Data Integrator
HSGeneOrthologyMapper - Orthology mapping between human and a model organism

Maps between Homo sapiens genes and orthologs from Drospohila melanogaster (fruit fly), Mus musculus (mouse), Caenorhabditis elegans (worm). We are aiming to use Ensembl gene IDs wherever possible and the mappings are derived from Ensembl's Compara pipeline via Biomart. We would like to note here that the Compara pipeline is an established procedure for deriving homology, but it is also highly dynamic: Orthologies between releases are not guaranteed to be stable, it is therefore possible and has been observed that in a new Ensembl release previously detected orthologs will no longer be present. Also, sequence identity percentages are varying slightly between release.

Input

In contrast to the gene ID mappers (HSGeneIdConverter - Homo sapiens gene ID converter, and DMGeneIdConverter - Drosophila melanogaster gene ID converter), this tool only maps between defined pairs of genes from different species, and is centered on human data: It can only map from the model organism genes to human genes or from human genes to the model organism genes. It is therefore currently not possible to map worm genes to mouse genes.

Ensembl Compara divides its orthology prediction into two categories. One are the confidently predicted orthologs, and the second are possible orthologs. By default, possible orthologs are not included in the tool's output and can be added optionally.

The mapped genes can optionally be furnished with additional data: The type of homology, and the percentage of identity between the protein sequences of the orthologous genes. See section Output for more details.

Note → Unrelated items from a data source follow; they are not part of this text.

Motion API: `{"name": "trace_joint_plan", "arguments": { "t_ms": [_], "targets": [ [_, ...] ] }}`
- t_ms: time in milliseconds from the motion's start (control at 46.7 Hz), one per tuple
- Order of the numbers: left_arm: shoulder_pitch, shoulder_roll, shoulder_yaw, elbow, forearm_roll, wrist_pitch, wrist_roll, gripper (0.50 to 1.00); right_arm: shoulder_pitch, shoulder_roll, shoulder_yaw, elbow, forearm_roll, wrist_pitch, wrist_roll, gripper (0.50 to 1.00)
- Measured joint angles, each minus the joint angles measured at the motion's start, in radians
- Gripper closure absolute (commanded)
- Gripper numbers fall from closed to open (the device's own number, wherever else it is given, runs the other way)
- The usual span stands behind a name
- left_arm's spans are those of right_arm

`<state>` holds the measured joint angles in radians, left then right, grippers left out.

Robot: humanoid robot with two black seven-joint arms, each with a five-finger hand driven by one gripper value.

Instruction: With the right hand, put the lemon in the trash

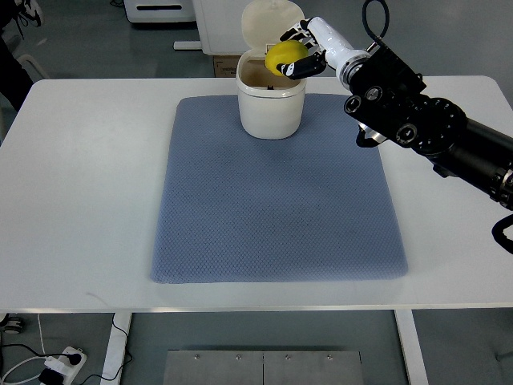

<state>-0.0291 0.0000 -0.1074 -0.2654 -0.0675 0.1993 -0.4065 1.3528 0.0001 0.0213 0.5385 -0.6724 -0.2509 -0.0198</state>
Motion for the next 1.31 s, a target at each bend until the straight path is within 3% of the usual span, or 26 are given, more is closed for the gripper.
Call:
{"name": "trace_joint_plan", "arguments": {
  "t_ms": [193,728,1305],
  "targets": [
    [0.000,0.000,0.000,0.000,0.000,0.000,0.000,0.500,-0.008,0.000,0.003,0.002,0.015,0.001,0.001,0.517],
    [0.000,0.000,0.000,0.000,0.000,-0.001,0.000,0.500,-0.017,-0.012,0.000,0.035,0.016,0.019,0.001,0.517],
    [0.000,0.000,0.000,0.000,0.000,0.000,0.000,0.500,-0.041,-0.218,0.058,0.124,0.079,0.073,-0.002,0.515]
  ]
}}
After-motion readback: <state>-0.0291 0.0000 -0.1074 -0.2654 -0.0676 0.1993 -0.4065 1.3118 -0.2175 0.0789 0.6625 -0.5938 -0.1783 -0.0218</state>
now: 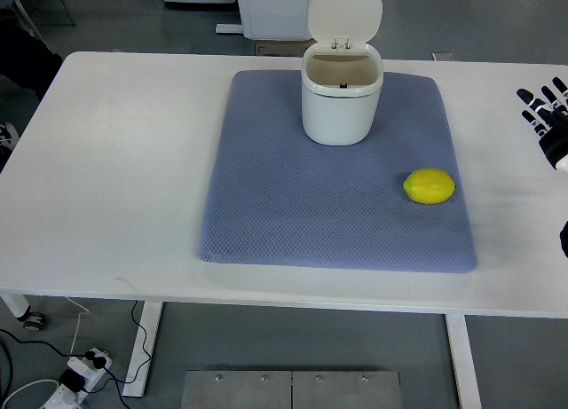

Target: Put lemon in trash with right hand

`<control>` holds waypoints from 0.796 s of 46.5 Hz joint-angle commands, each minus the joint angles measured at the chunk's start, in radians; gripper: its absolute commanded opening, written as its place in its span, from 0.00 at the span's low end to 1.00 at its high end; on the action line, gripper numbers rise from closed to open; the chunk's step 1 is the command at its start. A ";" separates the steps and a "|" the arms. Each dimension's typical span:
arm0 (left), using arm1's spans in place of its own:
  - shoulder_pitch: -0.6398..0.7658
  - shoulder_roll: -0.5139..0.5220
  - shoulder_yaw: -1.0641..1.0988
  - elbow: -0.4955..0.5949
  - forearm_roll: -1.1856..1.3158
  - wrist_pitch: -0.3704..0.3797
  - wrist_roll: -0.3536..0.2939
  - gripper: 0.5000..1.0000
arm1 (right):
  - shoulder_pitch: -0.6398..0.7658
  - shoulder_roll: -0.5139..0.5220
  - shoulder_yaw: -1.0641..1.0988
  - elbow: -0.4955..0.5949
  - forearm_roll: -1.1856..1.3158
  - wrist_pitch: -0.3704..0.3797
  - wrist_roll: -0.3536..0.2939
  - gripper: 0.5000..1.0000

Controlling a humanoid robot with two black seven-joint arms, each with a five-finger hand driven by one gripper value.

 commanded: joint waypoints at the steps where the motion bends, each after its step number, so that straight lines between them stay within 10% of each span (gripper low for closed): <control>1: 0.001 0.000 0.000 0.000 0.000 0.000 0.000 1.00 | 0.001 -0.003 -0.002 0.001 -0.001 0.003 -0.001 1.00; 37: 0.001 0.000 0.000 0.000 0.000 0.000 0.000 1.00 | 0.006 -0.173 -0.194 0.116 -0.199 0.026 0.128 1.00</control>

Options applicable to more than a single tool are summarized in common command line options.

Output

Depending on which organism was selected, the gene output column, which is the only mandatory output column, will have the name Human Ensembl gene ID, Drosophila Ensembl gene ID, Mouse Ensembl gene ID, or Caenorhabditis elegans Ensembl gene ID, respectively.

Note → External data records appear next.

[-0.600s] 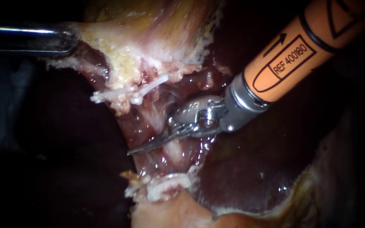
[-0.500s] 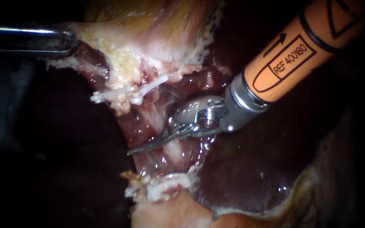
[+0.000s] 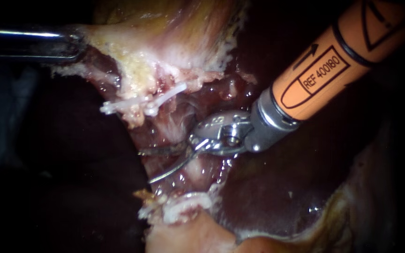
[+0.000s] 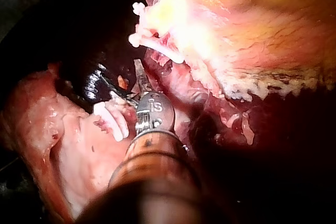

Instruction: Go back from the cut right tube

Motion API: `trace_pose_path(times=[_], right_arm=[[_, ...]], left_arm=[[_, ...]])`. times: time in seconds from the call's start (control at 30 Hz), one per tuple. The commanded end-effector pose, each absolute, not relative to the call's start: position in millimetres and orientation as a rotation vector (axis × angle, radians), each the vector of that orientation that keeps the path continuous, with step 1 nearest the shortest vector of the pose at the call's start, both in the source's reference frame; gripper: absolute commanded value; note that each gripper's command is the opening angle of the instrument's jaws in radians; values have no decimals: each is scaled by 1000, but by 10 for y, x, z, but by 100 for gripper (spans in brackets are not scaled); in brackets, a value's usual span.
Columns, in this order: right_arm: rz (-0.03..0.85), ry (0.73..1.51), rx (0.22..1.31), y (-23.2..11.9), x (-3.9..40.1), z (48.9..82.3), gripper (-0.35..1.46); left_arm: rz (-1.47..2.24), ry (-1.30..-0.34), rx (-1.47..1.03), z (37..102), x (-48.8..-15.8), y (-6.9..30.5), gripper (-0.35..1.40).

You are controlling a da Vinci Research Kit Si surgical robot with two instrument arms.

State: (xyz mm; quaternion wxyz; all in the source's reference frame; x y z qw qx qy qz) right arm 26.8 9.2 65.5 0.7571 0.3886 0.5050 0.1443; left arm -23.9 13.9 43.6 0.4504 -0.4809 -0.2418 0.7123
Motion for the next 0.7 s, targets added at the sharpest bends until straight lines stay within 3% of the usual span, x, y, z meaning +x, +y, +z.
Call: trace_pose_path(times=[0.03, 0.23, 0.37, 0.5, 0.7], right_arm=[[326, 1102, 838, 92, 265, 654, 143], [330, 1081, 612, 87, 235, 641, 145], [233, 961, 462, 88, 207, 626, 145], [186, 874, 390, 94, 176, 612, 145], [193, 849, 335, 109, 129, 592, 145]], left_arm=[[1761, -598, -1189, 436, -239, 139, -35], [1761, -596, -1188, 436, -238, 139, -35], [1761, -596, -1189, 437, -237, 140, -35], [1762, -596, -1189, 437, -237, 140, -35], [1762, -596, -1189, 437, -237, 140, -35]])
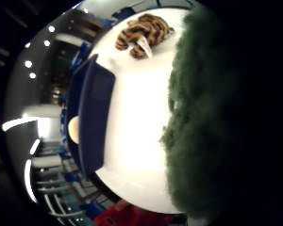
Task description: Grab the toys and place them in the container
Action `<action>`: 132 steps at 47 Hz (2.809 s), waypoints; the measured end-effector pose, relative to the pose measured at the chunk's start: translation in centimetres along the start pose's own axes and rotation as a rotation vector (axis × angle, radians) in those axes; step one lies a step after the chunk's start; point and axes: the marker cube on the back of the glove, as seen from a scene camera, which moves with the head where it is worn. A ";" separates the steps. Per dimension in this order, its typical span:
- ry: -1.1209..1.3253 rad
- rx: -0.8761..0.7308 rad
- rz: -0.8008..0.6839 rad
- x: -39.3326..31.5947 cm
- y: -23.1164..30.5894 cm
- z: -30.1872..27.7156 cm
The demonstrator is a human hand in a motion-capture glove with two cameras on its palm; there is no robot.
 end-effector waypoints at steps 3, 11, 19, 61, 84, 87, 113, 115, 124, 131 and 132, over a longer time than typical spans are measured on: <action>0.002 0.008 -0.009 -1.3 -0.6 -1.7; -0.020 0.034 -0.078 -7.8 -1.8 -5.1; -0.057 0.048 -0.199 -17.3 -2.4 -8.3; 0.095 -0.135 -0.549 -30.2 -0.6 -8.5; -0.016 -0.094 -0.216 -18.9 -5.7 -6.5; 0.003 -0.084 -0.183 -17.1 -6.9 -5.9; 0.030 -0.073 0.040 -7.5 -16.5 1.1; 0.035 -0.073 0.034 -7.5 -17.1 1.5; 0.046 -0.106 0.029 -8.7 -19.2 3.0; 0.058 -0.201 0.055 -9.2 -20.5 4.8; 0.052 -0.226 0.060 -9.3 -20.6 5.2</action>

Based on the selection of additional columns, any or all of the following column will be appended to the table. Irrespective of the selection, the order of the output columns is guaranteed to be as listed here, starting with the above mentioned gene ID column:

  • Homology Type Gives information of the relationship and quality of the orthologs. Compara names are somewhat lengthy, we have therefore abbreviated them, which is summarized in the table below. See the Ensembl r68 Gene Orthology/Paralogy prediction method web site for more information on the method and the homology types.

    Compara Homology Type DIntegrator abbreviation
    ortholog_one2many 1:N
    ortholog_one2one 1:1
    apparent_ortholog_one2one 1:1?
    ortholog_many2many M:N

  • % Identity with respect to human gene Percentage of identity is computed on the level of the protein sequence, even if the genes are the primary entities for orthology. The value in this column is the number of identical amino acids shared in an alignment between the human and the model organism's protein sequence divided by the length of the human protein encoded by the human gene. This information is based on an Ensembl developer email from July 2011.

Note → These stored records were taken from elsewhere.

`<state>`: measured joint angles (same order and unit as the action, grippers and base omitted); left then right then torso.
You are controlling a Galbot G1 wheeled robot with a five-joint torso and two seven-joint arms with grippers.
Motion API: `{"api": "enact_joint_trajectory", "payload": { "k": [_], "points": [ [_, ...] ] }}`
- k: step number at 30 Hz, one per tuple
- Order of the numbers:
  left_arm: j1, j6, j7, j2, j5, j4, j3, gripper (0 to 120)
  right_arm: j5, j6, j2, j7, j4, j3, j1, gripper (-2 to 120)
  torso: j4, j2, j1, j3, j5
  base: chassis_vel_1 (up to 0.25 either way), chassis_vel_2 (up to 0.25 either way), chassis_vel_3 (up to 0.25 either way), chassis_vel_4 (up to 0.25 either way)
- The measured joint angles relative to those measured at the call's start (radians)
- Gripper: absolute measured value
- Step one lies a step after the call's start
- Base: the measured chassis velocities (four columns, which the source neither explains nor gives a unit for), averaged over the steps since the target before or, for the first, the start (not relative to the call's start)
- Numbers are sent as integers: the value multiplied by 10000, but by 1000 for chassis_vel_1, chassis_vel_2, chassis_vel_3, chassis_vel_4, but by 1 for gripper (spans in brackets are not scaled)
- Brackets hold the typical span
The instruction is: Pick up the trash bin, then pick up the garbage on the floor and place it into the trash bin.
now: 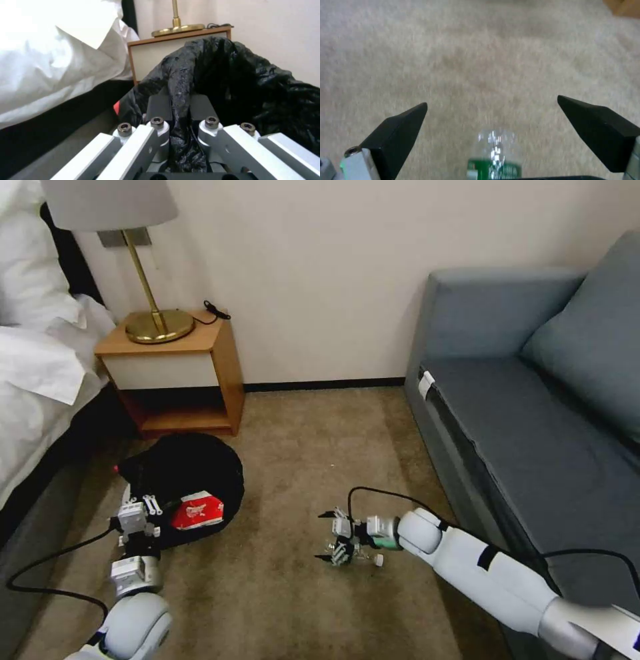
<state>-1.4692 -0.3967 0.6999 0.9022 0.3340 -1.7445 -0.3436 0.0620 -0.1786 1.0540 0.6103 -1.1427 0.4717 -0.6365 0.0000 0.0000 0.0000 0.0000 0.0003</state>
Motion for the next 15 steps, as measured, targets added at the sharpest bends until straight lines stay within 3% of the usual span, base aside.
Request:
{"api": "enact_joint_trajectory", "payload": {
  "k": [15],
  "points": [
    [43,50,-2,35,6,-28,66,7,-891,-392,392,69,1722,-499,-81,100,-1,0,0,0,-2,0,0,0,0]
  ]
}}
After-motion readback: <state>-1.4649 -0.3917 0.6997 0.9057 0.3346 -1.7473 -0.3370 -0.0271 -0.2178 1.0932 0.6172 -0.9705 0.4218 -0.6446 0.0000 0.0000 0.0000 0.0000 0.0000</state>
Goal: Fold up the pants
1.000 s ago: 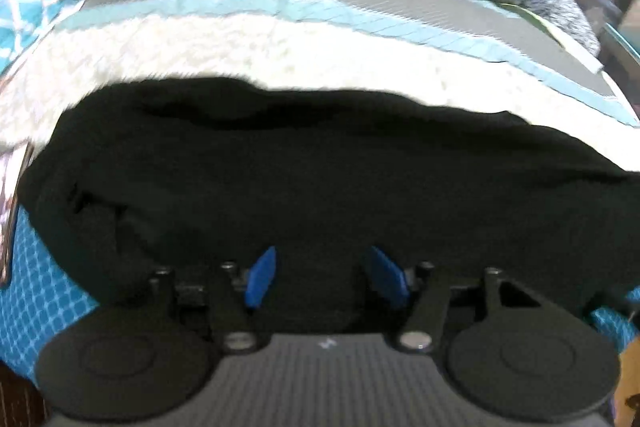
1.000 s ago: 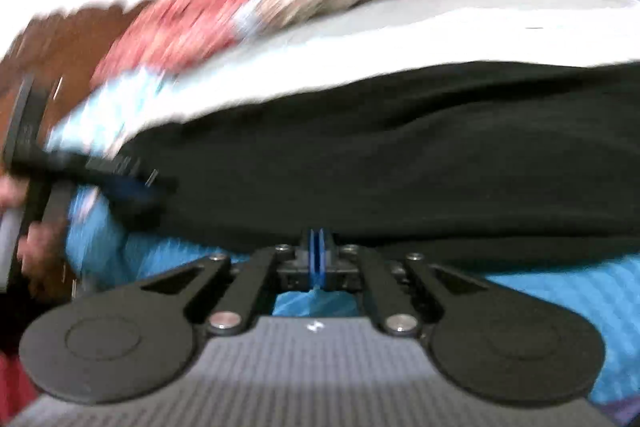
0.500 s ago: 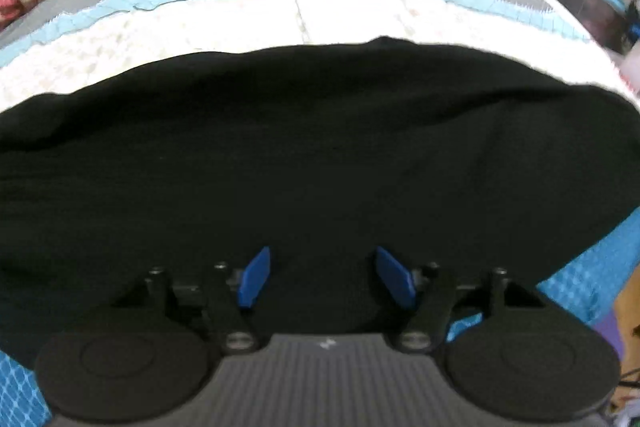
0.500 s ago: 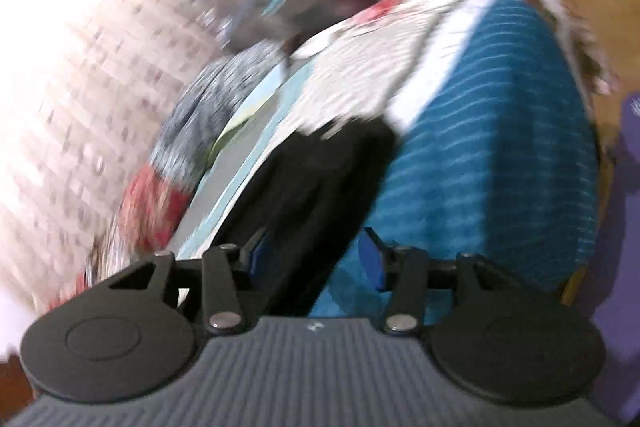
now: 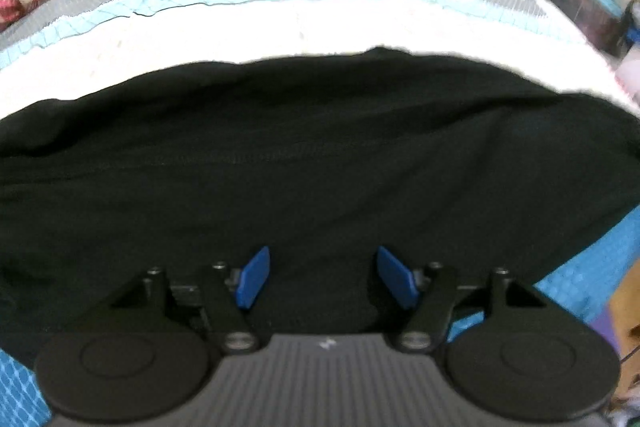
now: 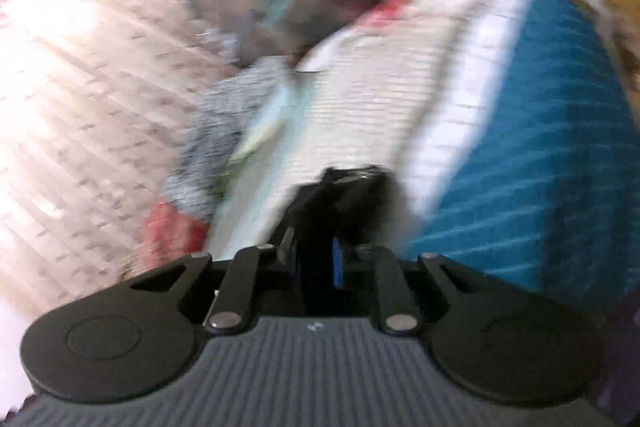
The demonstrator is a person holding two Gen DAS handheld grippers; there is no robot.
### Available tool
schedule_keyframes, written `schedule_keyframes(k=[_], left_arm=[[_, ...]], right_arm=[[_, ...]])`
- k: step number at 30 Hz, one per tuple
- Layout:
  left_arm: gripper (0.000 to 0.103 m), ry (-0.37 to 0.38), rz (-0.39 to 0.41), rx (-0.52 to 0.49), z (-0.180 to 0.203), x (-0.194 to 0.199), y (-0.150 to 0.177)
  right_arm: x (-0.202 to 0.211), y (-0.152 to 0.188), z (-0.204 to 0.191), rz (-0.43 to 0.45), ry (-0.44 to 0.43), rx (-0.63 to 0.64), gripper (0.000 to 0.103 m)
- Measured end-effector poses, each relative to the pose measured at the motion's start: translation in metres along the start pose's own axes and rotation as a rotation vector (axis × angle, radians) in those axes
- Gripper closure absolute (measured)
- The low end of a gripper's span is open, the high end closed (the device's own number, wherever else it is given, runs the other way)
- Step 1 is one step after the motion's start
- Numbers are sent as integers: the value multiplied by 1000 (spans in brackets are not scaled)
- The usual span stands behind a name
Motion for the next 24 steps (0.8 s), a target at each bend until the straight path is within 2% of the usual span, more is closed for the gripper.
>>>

  • % Identity with respect to (model organism) gene Like described above, this is the number of identical amino acids divided by the length of the protein sequence encoded by the gene in the model organism.

  • Orthology Confidence Gives information on the real and possible orthologs.
    Orthology Confidence DIntegrator abbreviation
    0 * possible
    1 real
    * This entry appears only if possible orthologs were selected for inclusion.

If there is no ortholog for a certain gene, the empty cell identifier will be output in each column.